James Phipps, Iris Network executive director, said the current service delivery model is one on one and the staff drives more than 175,000 miles a year to see patients all over Maine.

He said building the immersion facility instead will bring small groups of clients to Portland.

“It’s certainly possible to provide a comprehensive vision rehabilitation program on an itinerant model, but it takes a lot of staff time to deliver those one-on-one services, especially in a very rural state like Maine,” Phipps said.

He said an added benefit of the “immersion model” is economics, because there is no staff travel time and one person can work with a group.

“But the benefits to the clients are significant because they move through the vision rehabilitation process much more quickly if they receive six or seven hours a day of intensive training for a number of weeks at a time,” Phipps said.

Phipps said there are four primary programs at Iris, including vision rehabilitation and therapy services, a low-vision clinic, a technology and employment program, and resident support services at the Iris Park Apartments for visually impaired people who may have other disabilities.

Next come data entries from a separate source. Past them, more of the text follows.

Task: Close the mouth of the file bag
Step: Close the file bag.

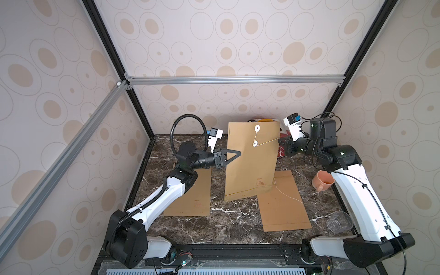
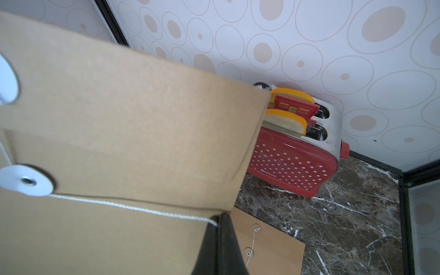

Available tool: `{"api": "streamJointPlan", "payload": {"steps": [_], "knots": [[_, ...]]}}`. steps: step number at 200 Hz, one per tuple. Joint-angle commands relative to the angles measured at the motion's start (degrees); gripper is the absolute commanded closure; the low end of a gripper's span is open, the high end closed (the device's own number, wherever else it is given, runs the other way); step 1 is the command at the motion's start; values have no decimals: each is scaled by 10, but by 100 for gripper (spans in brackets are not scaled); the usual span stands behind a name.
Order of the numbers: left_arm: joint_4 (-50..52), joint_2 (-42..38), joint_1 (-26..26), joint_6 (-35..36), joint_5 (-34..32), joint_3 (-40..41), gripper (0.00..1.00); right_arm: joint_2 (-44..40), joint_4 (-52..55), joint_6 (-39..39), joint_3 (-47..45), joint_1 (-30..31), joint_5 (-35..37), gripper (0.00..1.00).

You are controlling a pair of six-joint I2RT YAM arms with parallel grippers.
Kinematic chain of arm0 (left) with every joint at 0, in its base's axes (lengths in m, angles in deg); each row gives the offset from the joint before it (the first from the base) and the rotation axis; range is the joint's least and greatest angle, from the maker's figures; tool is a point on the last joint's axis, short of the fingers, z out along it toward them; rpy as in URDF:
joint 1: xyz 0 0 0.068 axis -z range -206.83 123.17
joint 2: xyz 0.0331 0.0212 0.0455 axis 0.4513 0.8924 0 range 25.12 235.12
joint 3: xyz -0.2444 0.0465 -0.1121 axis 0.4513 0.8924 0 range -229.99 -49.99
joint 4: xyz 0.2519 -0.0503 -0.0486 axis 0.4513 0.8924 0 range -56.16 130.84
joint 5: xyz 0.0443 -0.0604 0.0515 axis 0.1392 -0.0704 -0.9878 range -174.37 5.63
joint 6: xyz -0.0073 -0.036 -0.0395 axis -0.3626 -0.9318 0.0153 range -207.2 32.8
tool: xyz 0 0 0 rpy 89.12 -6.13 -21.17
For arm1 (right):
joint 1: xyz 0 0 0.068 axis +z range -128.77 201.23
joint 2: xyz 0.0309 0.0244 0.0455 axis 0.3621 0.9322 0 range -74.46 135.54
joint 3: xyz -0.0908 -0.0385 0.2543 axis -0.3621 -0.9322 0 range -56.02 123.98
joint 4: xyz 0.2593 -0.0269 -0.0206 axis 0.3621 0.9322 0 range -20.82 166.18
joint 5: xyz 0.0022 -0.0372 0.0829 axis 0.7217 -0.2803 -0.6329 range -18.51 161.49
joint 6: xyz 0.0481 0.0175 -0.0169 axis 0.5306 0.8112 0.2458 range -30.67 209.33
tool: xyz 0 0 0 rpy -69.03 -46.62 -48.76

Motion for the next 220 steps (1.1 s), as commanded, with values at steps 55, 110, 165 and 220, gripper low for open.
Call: {"api": "streamJointPlan", "payload": {"steps": [55,110,165,220], "knots": [[82,-18,4,67,-9,-37,100,29,67,-17,88,-3,6,100],[148,-24,6,111,-27,-49,100,29,69,-5,77,-4,-13,100],[191,-27,14,140,-31,-59,100,69,66,-7,124,-2,-35,100],[212,-24,15,154,-36,-65,100,111,58,-12,187,53,-35,100]]}}
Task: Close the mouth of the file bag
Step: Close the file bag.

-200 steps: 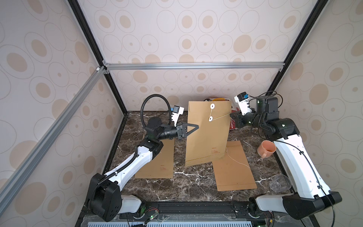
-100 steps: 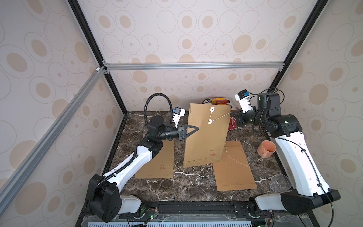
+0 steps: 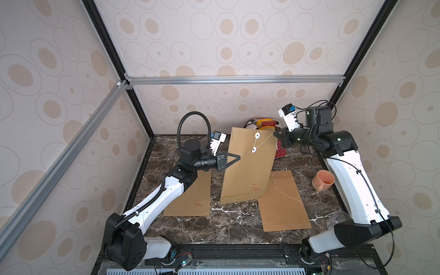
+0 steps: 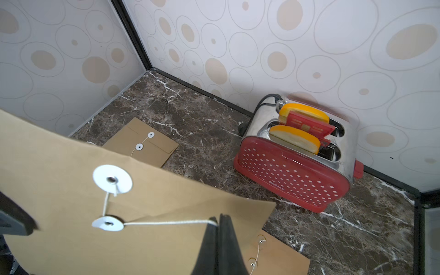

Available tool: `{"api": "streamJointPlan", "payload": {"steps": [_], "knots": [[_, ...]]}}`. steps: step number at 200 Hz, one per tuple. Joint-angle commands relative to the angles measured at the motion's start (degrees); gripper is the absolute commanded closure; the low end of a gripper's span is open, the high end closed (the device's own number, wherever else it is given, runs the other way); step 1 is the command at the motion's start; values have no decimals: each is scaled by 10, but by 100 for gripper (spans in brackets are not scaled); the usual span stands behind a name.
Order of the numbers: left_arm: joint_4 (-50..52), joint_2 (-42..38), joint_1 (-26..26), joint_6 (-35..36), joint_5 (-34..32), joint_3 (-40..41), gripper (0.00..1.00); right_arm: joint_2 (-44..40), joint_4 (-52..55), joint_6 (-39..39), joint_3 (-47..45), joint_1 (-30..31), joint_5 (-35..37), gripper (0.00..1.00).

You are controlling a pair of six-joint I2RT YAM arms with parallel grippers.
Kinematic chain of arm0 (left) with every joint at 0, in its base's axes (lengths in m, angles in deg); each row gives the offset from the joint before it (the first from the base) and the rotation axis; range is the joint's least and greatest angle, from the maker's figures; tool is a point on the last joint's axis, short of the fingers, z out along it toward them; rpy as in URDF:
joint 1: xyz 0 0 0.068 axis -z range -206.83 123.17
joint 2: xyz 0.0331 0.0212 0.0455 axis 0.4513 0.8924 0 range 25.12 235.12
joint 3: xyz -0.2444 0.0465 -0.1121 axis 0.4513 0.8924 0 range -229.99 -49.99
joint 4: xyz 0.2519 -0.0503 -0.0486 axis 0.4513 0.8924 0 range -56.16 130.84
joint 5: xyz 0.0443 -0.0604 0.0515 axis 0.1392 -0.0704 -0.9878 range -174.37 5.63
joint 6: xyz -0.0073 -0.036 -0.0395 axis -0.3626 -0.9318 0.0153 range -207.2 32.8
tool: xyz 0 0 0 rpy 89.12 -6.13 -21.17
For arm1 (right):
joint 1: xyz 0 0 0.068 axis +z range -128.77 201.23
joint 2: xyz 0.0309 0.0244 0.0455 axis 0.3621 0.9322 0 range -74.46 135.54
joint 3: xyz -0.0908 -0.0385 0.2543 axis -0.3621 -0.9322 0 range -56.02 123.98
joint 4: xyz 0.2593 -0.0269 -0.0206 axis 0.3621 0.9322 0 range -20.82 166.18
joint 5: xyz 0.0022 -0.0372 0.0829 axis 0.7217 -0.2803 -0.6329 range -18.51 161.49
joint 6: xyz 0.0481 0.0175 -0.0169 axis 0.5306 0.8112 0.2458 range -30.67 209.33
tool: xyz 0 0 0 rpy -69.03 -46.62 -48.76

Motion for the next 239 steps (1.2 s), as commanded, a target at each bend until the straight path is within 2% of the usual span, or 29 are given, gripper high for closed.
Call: {"api": "streamJointPlan", "payload": {"steps": [1,49,97,183,239], "knots": [[4,-12,3,20,0,-32,100,10,-8,-1,38,32,-2,100],[7,-11,4,22,-1,-33,100,43,10,-5,103,86,23,100],[7,-9,7,21,-1,-33,100,47,15,-5,115,120,36,100],[-1,-11,6,14,0,-31,100,8,9,18,51,183,53,100],[-4,-11,6,13,0,-30,100,9,1,37,36,224,34,100]]}}
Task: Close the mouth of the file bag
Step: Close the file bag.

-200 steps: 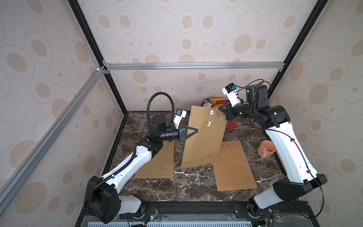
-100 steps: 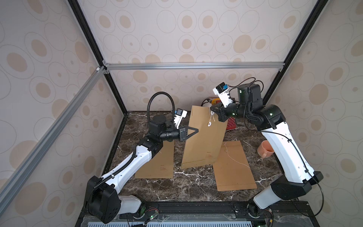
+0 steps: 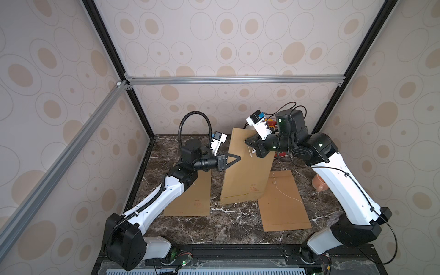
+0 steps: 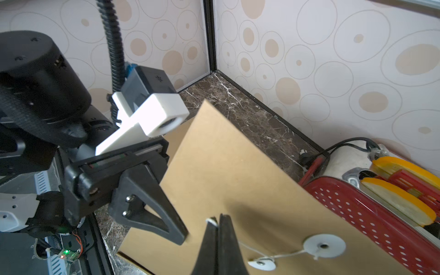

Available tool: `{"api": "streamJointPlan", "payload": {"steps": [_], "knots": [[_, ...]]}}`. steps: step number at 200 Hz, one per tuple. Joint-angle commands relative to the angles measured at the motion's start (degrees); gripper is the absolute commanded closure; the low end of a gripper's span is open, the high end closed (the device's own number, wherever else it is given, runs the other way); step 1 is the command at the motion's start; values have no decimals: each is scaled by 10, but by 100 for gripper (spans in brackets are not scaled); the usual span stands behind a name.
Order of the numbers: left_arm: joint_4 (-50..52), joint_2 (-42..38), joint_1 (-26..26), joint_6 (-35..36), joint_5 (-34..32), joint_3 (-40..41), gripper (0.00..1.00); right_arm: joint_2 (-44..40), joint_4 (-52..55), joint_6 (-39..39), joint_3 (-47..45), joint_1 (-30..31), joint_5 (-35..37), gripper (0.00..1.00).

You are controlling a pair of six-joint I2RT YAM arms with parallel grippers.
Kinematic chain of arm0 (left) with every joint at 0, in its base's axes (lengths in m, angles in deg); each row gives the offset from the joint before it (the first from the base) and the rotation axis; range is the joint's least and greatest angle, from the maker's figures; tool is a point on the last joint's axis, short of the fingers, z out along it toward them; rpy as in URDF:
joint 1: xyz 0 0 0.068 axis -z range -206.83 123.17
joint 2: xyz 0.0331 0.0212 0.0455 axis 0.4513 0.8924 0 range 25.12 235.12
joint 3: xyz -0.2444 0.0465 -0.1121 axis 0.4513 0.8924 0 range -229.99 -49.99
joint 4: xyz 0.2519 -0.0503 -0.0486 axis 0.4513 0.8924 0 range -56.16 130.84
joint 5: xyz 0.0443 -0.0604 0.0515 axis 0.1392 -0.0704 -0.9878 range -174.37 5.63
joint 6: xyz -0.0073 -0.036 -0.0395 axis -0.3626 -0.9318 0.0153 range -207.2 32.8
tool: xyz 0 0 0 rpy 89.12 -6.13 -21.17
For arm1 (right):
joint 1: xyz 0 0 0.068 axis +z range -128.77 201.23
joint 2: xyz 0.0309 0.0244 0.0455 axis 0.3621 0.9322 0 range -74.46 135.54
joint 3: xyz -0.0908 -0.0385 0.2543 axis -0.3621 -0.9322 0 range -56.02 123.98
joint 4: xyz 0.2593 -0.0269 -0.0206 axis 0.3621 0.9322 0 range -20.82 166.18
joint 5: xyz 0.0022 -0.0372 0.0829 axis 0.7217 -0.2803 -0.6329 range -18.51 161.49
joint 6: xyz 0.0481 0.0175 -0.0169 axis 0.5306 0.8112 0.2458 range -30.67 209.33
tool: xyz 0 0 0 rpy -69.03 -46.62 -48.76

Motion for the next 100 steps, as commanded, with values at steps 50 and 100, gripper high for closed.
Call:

“Blindness does not limit the ability of someone to live and work independently and function as an active member of the community,” Phipps said. “But when it’s paired with other disabilities, it can make it difficult to function fully and independently.”

In addition to the grant, which comes from the Rehabilitation Services Administration of the U.S. Department of Education, the Iris Network will contribute just over $300,000, or 20 percent of what the federal government provided. An additional $275,000 will come from public and private funding to complete the renovations.

Phipps said he also hopes to create a $1 million dollar endowment for the Iris Network in the coming years.

The immersion center program will bring clients to Portland for 10-week intensive programs, which will include low-vision therapy, vision rehabilitation programs and vocational training. The program will run Monday through Friday.

Phipps said Iris will not provide housing for the clients but will arrange for rental apartments. Transportation should not be an issue, he said, because Iris Network is on a METRO bus route.

“Our job is to teach these clients to live independently in the community, and there’s no better way to do that than to begin integrating clients into the community immediately,” Phipps said.

He said even if clients need more than one 10-week period, it will take considerably less time than a two-hour session that meets once a week, which he said could take years to be successful.

Phipps said he hopes construction and renovation will begin by the end of October or beginning of November and will take about six months to complete.

Some of the new features will include a “training apartment,” where clients can learn how to navigate independently, and updated training spaces on all floors of the building for things like “adjustment counseling” for clients who are new to vision loss.

“We all have things to deal with in life, and this is just another one of those lemons that get thrown at us,” Phipps said. “In order for us to be healthy people, we have to figure out how to make lemonade. Part of the sugar that goes into that lemonade is the vision rehabilitation that folks need to go through to come out on the other side as independent, healthy people.”